[Information shown]:
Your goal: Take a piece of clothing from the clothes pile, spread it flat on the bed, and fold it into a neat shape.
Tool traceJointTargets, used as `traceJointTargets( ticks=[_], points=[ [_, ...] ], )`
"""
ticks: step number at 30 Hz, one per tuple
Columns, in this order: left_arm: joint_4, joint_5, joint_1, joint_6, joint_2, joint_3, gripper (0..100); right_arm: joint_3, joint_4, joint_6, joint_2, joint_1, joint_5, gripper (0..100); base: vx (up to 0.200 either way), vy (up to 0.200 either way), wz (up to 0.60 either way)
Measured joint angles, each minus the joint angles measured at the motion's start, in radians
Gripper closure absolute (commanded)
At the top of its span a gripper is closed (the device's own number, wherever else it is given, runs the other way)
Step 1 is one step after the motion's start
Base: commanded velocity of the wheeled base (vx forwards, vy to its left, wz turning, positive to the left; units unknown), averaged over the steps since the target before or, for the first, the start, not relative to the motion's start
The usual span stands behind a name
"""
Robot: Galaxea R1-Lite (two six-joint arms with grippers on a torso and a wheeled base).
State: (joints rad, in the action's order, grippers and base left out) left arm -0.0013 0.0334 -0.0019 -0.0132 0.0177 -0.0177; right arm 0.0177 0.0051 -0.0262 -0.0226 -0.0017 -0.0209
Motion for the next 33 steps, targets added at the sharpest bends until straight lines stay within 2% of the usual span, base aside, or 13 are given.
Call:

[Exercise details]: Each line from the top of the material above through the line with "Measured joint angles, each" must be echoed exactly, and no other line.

[Exercise output]:
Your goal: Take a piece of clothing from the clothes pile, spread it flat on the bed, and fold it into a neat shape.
Tool traceJointTargets, used as `traceJointTargets( ticks=[_], points=[ [_, ...] ], )`
"""
ticks: step number at 30 Hz, one per tuple
Columns, in this order: left_arm: joint_4, joint_5, joint_1, joint_6, joint_2, joint_3, gripper (0..100); right_arm: joint_3, joint_4, joint_6, joint_2, joint_1, joint_5, gripper (0..100); base: vx (up to 0.200 either way), vy (up to 0.200 either way), wz (up to 0.60 either way)
Measured joint angles, each minus the joint angles measured at the motion's start, in radians

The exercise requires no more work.